It seems like no change. I'm using the time
command to time the results. During every test, the first 8.09GB downloads at wire-speed. I'm extremely curious to find out what's different about that first 8.09GB that makes it faster.
unity-macminiv7-02:PullTest7 UnityDev$ rm -rf .git/lfs/objects
unity-macminiv7-02:PullTest7 UnityDev$ time git lfs fetch
Fetching master
Git LFS: (20726 of 20726 files) 18.70 GB / 18.70 GB
real 14m14.012s
user 1m54.300s
sys 2m45.042s
git -c lfs.concurrenttransfers=100 lfs clone http://Username:Password@URL/Project PullTest9
Nearly cut the time in half, which is great but it's still the same behavior of the first 8.09GB at wire-speed and the rest moving far slower. Average speed of the full clone is about 50MB/s. I feel we can still do better!
Additionally, this is not an lfs problem but SourceTree doesn't seem have a lfs.concurrenttransfers option, and getting my 3D artists to use command line would be..... difficult.
@CopyRunStart AFAIK SourceTree respects the lfs.concurrenttransfers
option. What is the distribution of your LFS file size? Do they all have roughly the same size or do you have many small files and a few big files?
Try to clone like this:
GIT_TRACE=1 GIT_CURL_VERBOSE=1 git lfs clone http://Username:Password@URL/Project
This should give you a more detailed output that might hint the problem. If you redact the output (remove at least Authorization
field and your password from the URL) then you could post the output here, too.
@larsxschneider
Forgive my ignorance, but I only know how to set the lfs.concurrenttransfers
by command line. If I wanted to use it in SourceTree, would I put it in .gitattributes?
Here is the breakdown of file sizes.
> 1k: 13221
> 2k: 2321
> 4k: 8230
> 8k: 141
> 16k: 126
> 32k: 197
> 64k: 158
> 128k: 123
> 256k: 147
> 512k: 108
> 1M: 85
> 2M: 90
> 4M: 107
> 8M: 139
> 16M: 95
> 32M: 80
> 64M: 19
> 128M: 4
> 256M: 8
> 512M: 8
GIT_TRACE=1 GIT_CURL_VERBOSE=1 git lfs clone
returns: GIT_TRACE is not a recognized command on both *nix and Windows. I tried git -c GIT_TRACE=1 GIT_CURL_VERBOSE=1 git lfs clone
to no avail. What am I doing wrong with the syntax?
Please try to run this in git-bash
:
GIT_TRACE=1 GIT_CURL_VERBOSE=1 git lfs clone http://Username:Password@URL/Project
If you configure LFS in your global Git config then SourceTree should use it:
git config --global lfs.concurrenttransfers 10
You have more than 20k tiny files in LFS. That is not ideal. If you have time then you can watch this talk to learn why: https://www.youtube.com/watch?v=YQzNfb4IwEY
@larsxschneider
I watched that video and all your other videos last week, I'll go ahead and re-watch that one.
I have the output from that command but it is half a million lines long. Is there something in particular we are looking for?
@larsxschneider
Looking deeper into the files created by the project, Unity does not seem to be a perfect fit for LFS (or any other free VCS!).

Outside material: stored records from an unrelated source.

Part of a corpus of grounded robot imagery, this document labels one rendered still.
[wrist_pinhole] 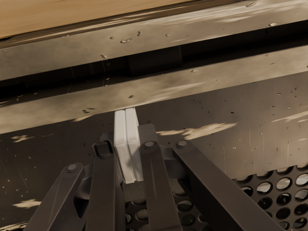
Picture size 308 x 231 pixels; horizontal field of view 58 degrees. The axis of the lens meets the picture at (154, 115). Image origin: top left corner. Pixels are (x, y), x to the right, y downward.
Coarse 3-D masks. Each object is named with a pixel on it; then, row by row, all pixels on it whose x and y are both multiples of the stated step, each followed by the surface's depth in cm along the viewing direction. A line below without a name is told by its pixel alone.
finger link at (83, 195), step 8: (104, 136) 19; (112, 136) 19; (88, 168) 16; (120, 168) 17; (88, 176) 15; (120, 176) 16; (80, 184) 15; (88, 184) 15; (80, 192) 15; (88, 192) 16; (80, 200) 15
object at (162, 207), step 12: (144, 144) 16; (156, 144) 16; (144, 156) 15; (156, 156) 15; (144, 168) 14; (156, 168) 14; (144, 180) 13; (156, 180) 13; (168, 180) 13; (156, 192) 12; (168, 192) 12; (156, 204) 12; (168, 204) 12; (156, 216) 11; (168, 216) 11; (156, 228) 11; (168, 228) 10; (180, 228) 10
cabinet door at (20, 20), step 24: (0, 0) 21; (24, 0) 21; (48, 0) 22; (72, 0) 22; (96, 0) 22; (120, 0) 22; (144, 0) 22; (168, 0) 23; (192, 0) 23; (0, 24) 22; (24, 24) 22; (48, 24) 22; (72, 24) 23
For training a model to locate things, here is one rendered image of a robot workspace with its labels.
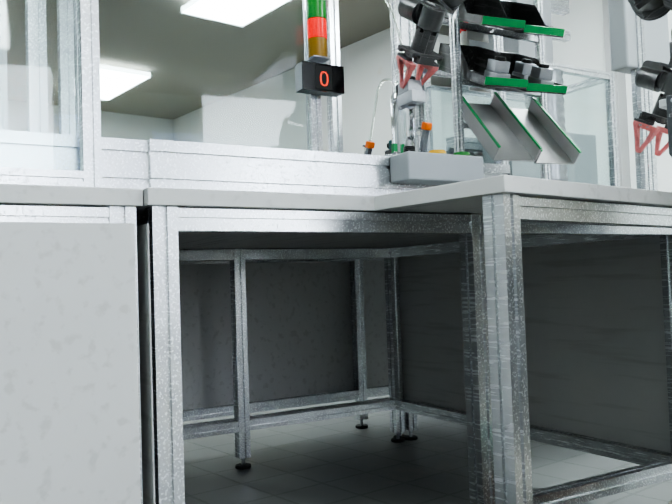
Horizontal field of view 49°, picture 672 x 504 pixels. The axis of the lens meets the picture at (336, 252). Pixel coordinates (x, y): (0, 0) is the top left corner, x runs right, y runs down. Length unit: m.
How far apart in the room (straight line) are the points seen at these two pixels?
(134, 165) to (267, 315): 2.00
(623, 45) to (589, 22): 2.43
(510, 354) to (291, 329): 2.16
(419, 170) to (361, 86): 5.97
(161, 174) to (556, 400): 1.63
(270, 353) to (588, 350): 1.46
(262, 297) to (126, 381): 2.04
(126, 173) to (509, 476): 0.86
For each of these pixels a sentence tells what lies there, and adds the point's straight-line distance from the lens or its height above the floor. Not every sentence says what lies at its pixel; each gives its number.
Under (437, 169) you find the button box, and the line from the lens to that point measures 1.61.
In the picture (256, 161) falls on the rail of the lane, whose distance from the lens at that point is 1.46.
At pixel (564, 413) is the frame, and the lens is 2.56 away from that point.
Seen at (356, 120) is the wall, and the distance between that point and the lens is 7.52.
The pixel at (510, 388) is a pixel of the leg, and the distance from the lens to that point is 1.30.
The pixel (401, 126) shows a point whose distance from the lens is 2.86.
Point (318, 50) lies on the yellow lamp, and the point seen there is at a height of 1.27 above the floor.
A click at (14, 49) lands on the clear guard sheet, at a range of 1.36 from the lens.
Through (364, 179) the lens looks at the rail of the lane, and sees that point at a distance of 1.58.
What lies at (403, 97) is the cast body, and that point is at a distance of 1.89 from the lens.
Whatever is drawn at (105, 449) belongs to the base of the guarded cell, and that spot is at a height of 0.42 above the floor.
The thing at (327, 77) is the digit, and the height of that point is 1.21.
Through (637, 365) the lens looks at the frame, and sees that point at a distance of 2.35.
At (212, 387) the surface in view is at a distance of 3.23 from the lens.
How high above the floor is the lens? 0.69
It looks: 2 degrees up
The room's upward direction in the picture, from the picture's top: 2 degrees counter-clockwise
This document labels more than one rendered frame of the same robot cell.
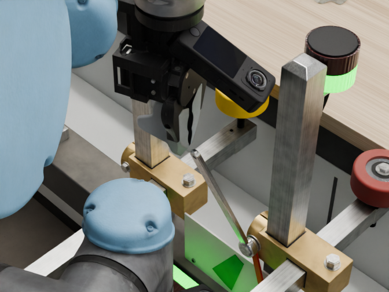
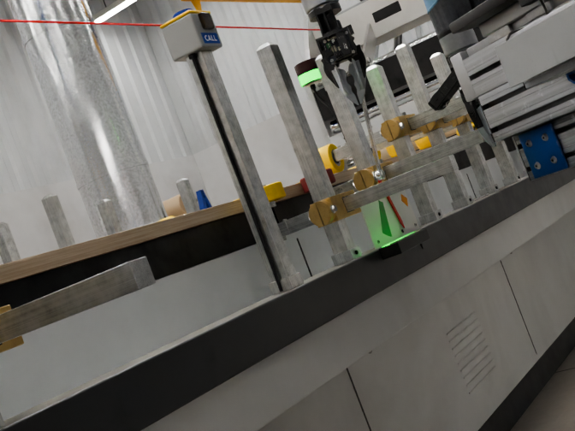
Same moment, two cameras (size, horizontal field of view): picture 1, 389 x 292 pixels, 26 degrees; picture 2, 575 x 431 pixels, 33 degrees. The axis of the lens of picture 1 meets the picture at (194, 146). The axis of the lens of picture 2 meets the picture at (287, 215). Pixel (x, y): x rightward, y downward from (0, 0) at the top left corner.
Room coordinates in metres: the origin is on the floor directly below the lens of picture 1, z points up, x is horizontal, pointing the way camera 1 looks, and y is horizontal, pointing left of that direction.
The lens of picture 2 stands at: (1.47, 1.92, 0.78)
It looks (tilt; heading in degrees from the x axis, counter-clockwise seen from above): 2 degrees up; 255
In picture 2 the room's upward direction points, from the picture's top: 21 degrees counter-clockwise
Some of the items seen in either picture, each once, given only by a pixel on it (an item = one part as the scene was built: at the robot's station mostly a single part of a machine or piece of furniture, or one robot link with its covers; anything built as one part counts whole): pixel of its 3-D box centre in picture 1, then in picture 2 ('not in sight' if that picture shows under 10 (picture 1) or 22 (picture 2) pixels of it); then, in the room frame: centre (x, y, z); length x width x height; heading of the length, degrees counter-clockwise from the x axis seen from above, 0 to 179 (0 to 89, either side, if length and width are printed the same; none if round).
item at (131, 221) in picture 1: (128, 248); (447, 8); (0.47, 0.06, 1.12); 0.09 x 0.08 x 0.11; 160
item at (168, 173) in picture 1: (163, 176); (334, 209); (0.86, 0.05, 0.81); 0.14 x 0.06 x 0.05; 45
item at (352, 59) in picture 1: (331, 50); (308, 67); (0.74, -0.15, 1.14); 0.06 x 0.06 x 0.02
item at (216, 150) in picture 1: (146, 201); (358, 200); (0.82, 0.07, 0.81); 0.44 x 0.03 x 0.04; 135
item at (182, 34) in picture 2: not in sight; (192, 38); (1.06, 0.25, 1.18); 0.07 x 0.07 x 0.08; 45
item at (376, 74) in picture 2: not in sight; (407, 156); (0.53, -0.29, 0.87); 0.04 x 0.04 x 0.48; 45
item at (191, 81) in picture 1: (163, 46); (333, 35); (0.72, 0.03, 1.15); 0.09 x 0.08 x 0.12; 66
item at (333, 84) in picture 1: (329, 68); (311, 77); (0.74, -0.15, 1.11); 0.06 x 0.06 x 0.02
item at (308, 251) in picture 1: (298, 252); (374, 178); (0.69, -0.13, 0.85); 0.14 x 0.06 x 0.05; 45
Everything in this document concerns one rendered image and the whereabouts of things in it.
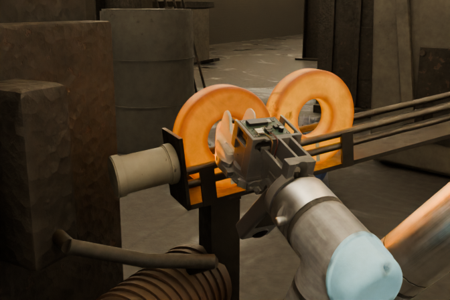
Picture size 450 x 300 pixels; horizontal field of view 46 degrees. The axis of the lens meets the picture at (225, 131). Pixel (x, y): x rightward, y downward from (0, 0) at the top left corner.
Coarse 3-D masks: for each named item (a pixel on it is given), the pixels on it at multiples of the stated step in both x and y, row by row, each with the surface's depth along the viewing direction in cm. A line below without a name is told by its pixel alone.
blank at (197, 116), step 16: (192, 96) 77; (208, 96) 75; (224, 96) 76; (240, 96) 78; (256, 96) 79; (192, 112) 75; (208, 112) 76; (240, 112) 78; (256, 112) 79; (176, 128) 76; (192, 128) 75; (208, 128) 76; (192, 144) 76; (192, 160) 76; (208, 160) 77; (192, 176) 77
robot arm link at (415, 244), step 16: (448, 192) 57; (432, 208) 58; (448, 208) 56; (400, 224) 62; (416, 224) 59; (432, 224) 57; (448, 224) 56; (384, 240) 63; (400, 240) 61; (416, 240) 59; (432, 240) 57; (448, 240) 56; (400, 256) 60; (416, 256) 59; (432, 256) 58; (448, 256) 57; (416, 272) 60; (432, 272) 59; (448, 272) 60; (400, 288) 62; (416, 288) 61
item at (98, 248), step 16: (64, 240) 67; (80, 240) 68; (96, 256) 68; (112, 256) 69; (128, 256) 70; (144, 256) 71; (160, 256) 71; (176, 256) 72; (192, 256) 72; (208, 256) 73; (192, 272) 75
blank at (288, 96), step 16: (288, 80) 82; (304, 80) 82; (320, 80) 83; (336, 80) 84; (272, 96) 82; (288, 96) 81; (304, 96) 82; (320, 96) 84; (336, 96) 85; (272, 112) 81; (288, 112) 82; (336, 112) 86; (352, 112) 87; (288, 128) 82; (320, 128) 87; (336, 128) 86; (320, 144) 86; (320, 160) 86
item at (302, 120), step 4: (304, 116) 273; (300, 120) 272; (304, 120) 273; (308, 120) 271; (312, 120) 279; (300, 124) 263; (304, 124) 264; (308, 124) 259; (308, 132) 246; (316, 176) 244; (320, 176) 244; (324, 176) 246; (324, 180) 267

Meta files can range in size anywhere from 8 Bytes to 200MBytes so I cannot fix this issue by excluding .meta
files from LFS. The same issue is true of .mat
files. Assuming I was able to get all .meta
files down to 16MBytes or less, would Git handle them better than LFS would?
As for .mat files
, what do you at Autodesk do with large projects that have a lot of .mat
files produced by 3DS Max
?
Been putting some time into Git LFS perf for video game repos recently as it is really a big problem from time to time.
@larsxschneider I just watched your most recently linked file - Great talk. However I had to facepalm at some of the 'work arounds' you offered to help solve the many small files performance issue. Forcing the user to name their small files specifically to enable them to be tracked or not in LFS? That isn't a practical solution.
I haven't gone and performed any robust performance tests, but I am assuming that the root cause of such extremely slow performance around many small files is that each file requires its own individual connection to be brought up and then torn down, correct?
I am assuming that the root cause of such extremely slow performance around many small files is that each file requires its own individual connection to be brought up and then torn down, correct?
It depends. In the class 'one smudge per checkout entry' environment, this is true. For each file in the checkout, LFS must:
This improves with the process
filter, and again with the delay
capability.
So I had a read of all of your recently linked threads on this @ttaylorr - Looks like some great steps towards resolving these scalability issues. :) Could be I don't fully understand the proposals, but none seem to yet tackle the restriction around having to spin up a new TCP connection per file. Is this right?
none seem to yet tackle the restriction around having to spin up a new TCP connection per file.
Correct. How do you think we could solve this? Maybe using HTTP/2?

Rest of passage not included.